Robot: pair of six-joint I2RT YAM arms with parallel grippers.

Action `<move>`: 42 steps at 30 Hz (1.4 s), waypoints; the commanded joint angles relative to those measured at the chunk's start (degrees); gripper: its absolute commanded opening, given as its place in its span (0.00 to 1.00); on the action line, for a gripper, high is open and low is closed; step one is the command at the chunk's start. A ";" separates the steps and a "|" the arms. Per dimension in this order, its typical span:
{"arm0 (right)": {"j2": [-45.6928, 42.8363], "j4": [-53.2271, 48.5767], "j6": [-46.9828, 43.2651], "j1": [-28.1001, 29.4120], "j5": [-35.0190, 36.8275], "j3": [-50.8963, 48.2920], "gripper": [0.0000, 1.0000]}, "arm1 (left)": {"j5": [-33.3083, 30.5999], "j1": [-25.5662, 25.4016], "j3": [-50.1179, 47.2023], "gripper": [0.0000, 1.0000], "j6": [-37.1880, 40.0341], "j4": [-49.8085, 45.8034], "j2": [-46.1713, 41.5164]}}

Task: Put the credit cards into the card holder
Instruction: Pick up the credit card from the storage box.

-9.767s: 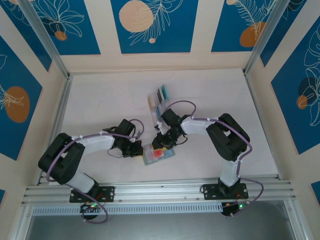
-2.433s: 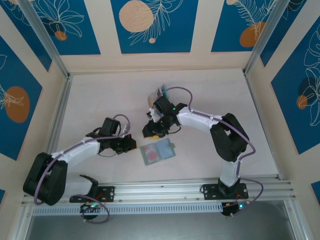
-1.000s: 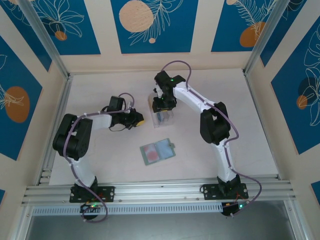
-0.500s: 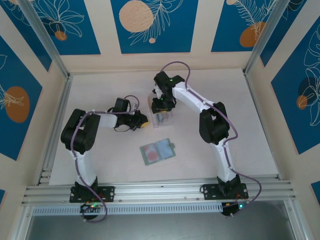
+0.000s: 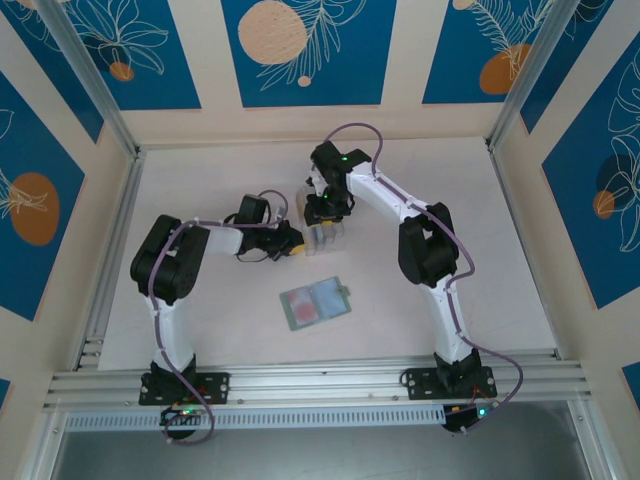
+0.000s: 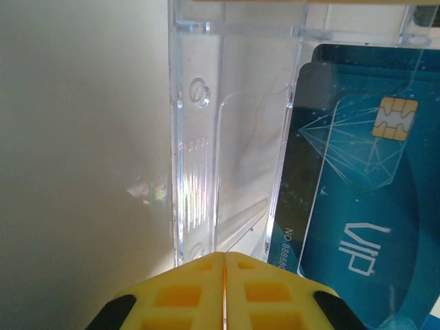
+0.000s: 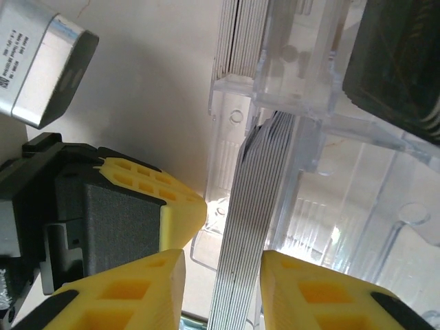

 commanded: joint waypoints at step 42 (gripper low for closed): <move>-5.68 -0.94 -0.29 -2.32 -3.13 -0.55 0.11 | -0.82 -0.89 1.13 0.06 1.27 -1.48 1.39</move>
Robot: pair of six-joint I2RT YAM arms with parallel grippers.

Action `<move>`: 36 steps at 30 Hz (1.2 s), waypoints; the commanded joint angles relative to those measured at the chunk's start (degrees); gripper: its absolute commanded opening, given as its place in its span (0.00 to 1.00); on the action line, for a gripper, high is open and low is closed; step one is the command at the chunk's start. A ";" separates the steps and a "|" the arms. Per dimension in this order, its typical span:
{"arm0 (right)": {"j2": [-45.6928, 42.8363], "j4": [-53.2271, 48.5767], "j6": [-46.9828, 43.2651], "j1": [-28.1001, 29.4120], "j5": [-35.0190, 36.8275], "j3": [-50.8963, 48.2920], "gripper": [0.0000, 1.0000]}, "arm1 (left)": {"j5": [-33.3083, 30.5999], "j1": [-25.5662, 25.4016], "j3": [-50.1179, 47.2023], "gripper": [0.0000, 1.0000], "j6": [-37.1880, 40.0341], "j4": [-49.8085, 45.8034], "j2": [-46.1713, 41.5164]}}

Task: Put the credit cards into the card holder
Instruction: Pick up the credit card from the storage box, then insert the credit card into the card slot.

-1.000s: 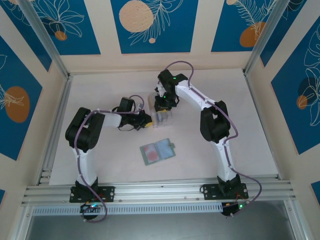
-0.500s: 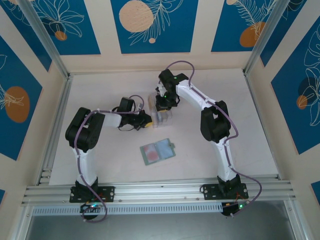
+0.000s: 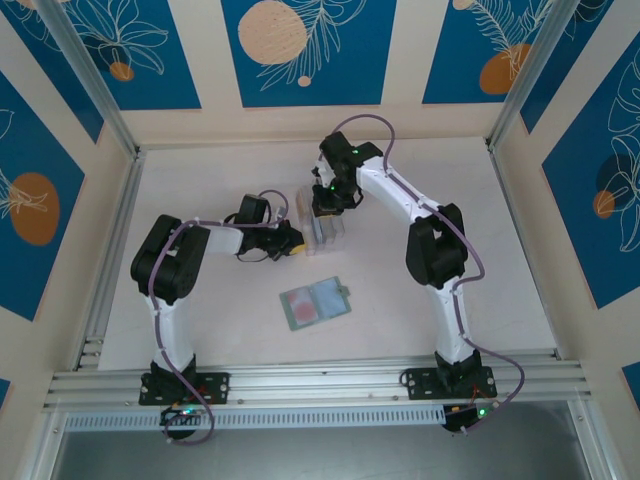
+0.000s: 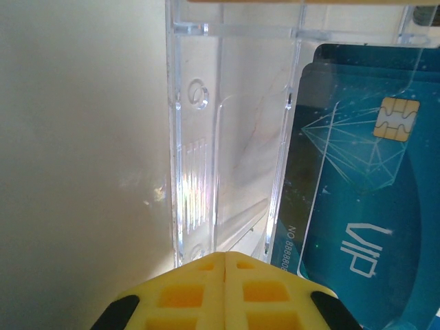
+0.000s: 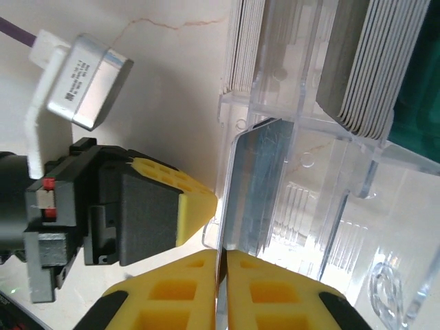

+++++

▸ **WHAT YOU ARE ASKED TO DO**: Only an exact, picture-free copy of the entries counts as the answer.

▸ **ANSWER TO THIS EXERCISE**:
Robot: pair of six-joint I2RT YAM arms with parallel grippers.

Action `<move>`: 42 steps at 30 Hz (1.4 s), waypoints; the commanded joint angles relative to those measured at the chunk's start (degrees); gripper: its absolute commanded opening, given as its place in its span (0.00 to 1.00); on the action line, for a gripper, high is open and low is closed; step one is the command at the chunk's start. A ";" separates the steps and a "|" the arms. Per dimension in this order, its typical span:
{"arm0 (right)": {"j2": [-45.6928, 42.8363], "j4": [-53.2271, 48.5767], "j6": [-46.9828, 43.2651], "j1": [-28.1001, 29.4120], "j5": [-35.0190, 36.8275], "j3": [-50.8963, 48.2920], "gripper": [0.0000, 1.0000]}, "arm1 (left)": {"j5": [-33.3083, 30.5999], "j1": [-25.5662, 25.4016], "j3": [-50.1179, 47.2023], "gripper": [0.0000, 1.0000], "j6": [-37.1880, 40.0341], "j4": [-49.8085, 45.8034], "j2": [-46.1713, 41.5164]}}

Task: Put the credit cards into the card holder
Instruction: Pick up the credit card from the storage box.

-9.767s: 
-2.433s: 
-1.000s: 
-0.500s: 
+0.000s: 
+0.000s: 
+0.000s: 

 commanded: joint waypoints at step 42 (gripper low for closed): <move>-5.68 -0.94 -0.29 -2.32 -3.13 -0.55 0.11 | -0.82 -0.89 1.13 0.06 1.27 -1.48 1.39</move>
Robot: pair of six-joint I2RT YAM arms with parallel grippers.

Action `<move>`: 36 steps at 30 Hz (1.2 s), waypoints; the commanded joint angles relative to those measured at the chunk's start (degrees); gripper: its absolute commanded opening, given as its place in its span (0.00 to 1.00); on the action line, for a gripper, high is open and low is closed; step one is the command at the chunk's start. A ";" separates the steps and a "|" the arms. Per dimension in this order, its typical span:
{"arm0 (right)": {"j2": [-45.6928, 42.8363], "j4": [-53.2271, 48.5767], "j6": [-46.9828, 43.2651], "j1": [-28.1001, 29.4120], "j5": [-35.0190, 36.8275], "j3": [-50.8963, 48.2920], "gripper": [0.0000, 1.0000]}, "arm1 (left)": {"j5": [-33.3083, 30.5999], "j1": [-25.5662, 25.4016], "j3": [-50.1179, 47.2023], "gripper": [0.0000, 1.0000], "j6": [-37.1880, 40.0341], "j4": [-49.8085, 45.8034], "j2": [-46.1713, 41.5164]}}

Task: Put the credit cards into the card holder
Instruction: Pick up the credit card from the storage box, then insert the credit card into the card slot.

-1.000s: 
-0.500s: 
+0.000s: 
+0.000s: 
+0.000s: 

There is nothing further to this answer.